* [TASK DIRECTIONS]:
When the word "outline" shows up in a line of the data below, copy that whole line.

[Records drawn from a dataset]
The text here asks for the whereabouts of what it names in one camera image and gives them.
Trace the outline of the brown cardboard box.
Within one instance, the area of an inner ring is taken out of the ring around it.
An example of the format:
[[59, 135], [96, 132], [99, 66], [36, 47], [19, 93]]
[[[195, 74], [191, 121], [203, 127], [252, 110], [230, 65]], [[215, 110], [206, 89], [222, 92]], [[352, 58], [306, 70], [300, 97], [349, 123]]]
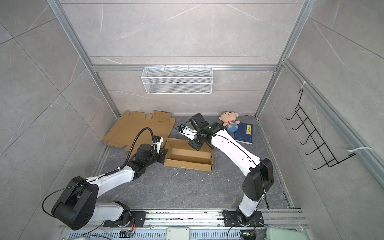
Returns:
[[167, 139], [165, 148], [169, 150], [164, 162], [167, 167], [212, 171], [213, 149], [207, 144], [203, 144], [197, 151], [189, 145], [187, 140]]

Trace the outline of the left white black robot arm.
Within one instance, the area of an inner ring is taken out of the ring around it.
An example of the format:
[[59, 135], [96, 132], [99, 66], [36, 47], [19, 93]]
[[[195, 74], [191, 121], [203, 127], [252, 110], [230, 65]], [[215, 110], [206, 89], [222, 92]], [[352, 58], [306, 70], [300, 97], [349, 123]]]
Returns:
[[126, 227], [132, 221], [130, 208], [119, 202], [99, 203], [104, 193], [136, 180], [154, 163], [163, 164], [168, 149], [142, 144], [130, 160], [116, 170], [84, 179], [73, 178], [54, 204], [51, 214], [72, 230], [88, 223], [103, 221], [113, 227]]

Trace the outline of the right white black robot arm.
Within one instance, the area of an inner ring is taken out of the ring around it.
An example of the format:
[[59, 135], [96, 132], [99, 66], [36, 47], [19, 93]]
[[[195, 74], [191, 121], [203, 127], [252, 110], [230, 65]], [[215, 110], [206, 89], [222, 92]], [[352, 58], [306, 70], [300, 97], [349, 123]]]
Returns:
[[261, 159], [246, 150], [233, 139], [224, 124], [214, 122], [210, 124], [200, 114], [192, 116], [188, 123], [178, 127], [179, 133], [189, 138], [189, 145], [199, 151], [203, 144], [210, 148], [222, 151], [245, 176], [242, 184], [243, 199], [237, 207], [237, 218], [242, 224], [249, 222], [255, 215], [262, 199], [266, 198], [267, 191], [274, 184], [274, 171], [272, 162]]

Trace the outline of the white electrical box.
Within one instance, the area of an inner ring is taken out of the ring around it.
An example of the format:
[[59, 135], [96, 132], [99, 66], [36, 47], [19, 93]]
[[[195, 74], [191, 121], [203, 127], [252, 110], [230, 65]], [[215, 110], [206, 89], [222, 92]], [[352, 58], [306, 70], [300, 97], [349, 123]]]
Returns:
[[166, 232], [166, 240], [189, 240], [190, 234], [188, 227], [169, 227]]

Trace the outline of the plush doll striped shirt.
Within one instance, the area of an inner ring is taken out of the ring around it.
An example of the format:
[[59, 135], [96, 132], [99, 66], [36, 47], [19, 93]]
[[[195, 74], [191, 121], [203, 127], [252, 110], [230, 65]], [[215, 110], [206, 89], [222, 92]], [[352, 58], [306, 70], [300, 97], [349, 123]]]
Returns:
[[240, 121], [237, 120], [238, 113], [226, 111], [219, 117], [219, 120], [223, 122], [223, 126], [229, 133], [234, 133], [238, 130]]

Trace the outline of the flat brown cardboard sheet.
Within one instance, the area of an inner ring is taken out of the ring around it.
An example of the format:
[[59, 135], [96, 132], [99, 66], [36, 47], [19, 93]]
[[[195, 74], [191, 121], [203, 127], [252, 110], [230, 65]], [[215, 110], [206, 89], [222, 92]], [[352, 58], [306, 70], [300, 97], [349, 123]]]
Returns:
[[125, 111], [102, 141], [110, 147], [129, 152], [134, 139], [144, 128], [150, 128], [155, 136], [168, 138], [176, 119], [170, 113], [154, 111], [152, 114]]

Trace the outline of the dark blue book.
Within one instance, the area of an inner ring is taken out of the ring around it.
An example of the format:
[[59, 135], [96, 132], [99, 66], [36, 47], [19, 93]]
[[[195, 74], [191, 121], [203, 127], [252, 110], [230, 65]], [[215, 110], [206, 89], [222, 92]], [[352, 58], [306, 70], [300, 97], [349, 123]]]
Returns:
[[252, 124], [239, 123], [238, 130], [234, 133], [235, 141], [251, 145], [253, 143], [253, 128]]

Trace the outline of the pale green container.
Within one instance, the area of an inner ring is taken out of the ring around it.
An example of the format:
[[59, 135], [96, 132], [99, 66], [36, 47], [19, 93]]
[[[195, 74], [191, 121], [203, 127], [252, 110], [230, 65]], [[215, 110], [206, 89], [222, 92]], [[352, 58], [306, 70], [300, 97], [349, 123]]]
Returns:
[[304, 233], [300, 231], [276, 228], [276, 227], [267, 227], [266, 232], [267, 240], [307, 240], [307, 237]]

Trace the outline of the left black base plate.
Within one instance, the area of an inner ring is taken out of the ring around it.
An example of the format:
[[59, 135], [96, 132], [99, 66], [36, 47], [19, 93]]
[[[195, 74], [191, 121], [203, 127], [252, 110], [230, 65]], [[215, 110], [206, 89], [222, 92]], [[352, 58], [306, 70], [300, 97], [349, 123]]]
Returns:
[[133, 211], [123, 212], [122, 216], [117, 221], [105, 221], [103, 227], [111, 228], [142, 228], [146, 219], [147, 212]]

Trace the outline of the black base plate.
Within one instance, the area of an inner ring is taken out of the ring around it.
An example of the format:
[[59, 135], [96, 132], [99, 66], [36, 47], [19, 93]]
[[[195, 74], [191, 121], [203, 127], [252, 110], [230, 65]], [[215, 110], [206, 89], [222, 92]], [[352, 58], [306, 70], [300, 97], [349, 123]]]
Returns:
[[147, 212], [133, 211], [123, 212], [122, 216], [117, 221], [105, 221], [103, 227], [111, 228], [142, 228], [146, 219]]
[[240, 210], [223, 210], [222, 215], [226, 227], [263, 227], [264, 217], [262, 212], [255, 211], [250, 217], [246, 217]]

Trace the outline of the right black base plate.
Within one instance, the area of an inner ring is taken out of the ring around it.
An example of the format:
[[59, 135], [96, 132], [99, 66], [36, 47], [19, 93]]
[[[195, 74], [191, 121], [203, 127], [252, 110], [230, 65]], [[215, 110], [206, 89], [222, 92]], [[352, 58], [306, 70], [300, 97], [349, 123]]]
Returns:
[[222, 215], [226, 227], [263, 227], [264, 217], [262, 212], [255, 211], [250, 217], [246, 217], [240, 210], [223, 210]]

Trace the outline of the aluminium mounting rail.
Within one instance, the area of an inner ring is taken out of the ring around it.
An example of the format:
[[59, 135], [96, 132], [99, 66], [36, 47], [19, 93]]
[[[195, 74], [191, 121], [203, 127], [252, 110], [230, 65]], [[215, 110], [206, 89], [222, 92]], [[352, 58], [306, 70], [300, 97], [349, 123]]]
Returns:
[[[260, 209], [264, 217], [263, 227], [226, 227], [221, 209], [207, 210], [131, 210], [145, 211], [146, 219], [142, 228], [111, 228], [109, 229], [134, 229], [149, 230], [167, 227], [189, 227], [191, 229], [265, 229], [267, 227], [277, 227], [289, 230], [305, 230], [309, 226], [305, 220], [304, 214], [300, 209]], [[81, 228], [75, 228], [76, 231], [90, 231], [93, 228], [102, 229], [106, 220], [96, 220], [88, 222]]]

* [EXERCISE SOLUTION]:
Trace the outline of the brown cardboard box.
Trace the outline of the left white black robot arm.
Trace the outline of the right white black robot arm.
Trace the outline of the white electrical box.
Trace the outline of the plush doll striped shirt.
Trace the outline of the flat brown cardboard sheet.
Trace the outline of the dark blue book.
Trace the outline of the pale green container.
Trace the outline of the left black base plate.
Trace the outline of the black base plate.
Trace the outline of the right black base plate.
Trace the outline of the aluminium mounting rail.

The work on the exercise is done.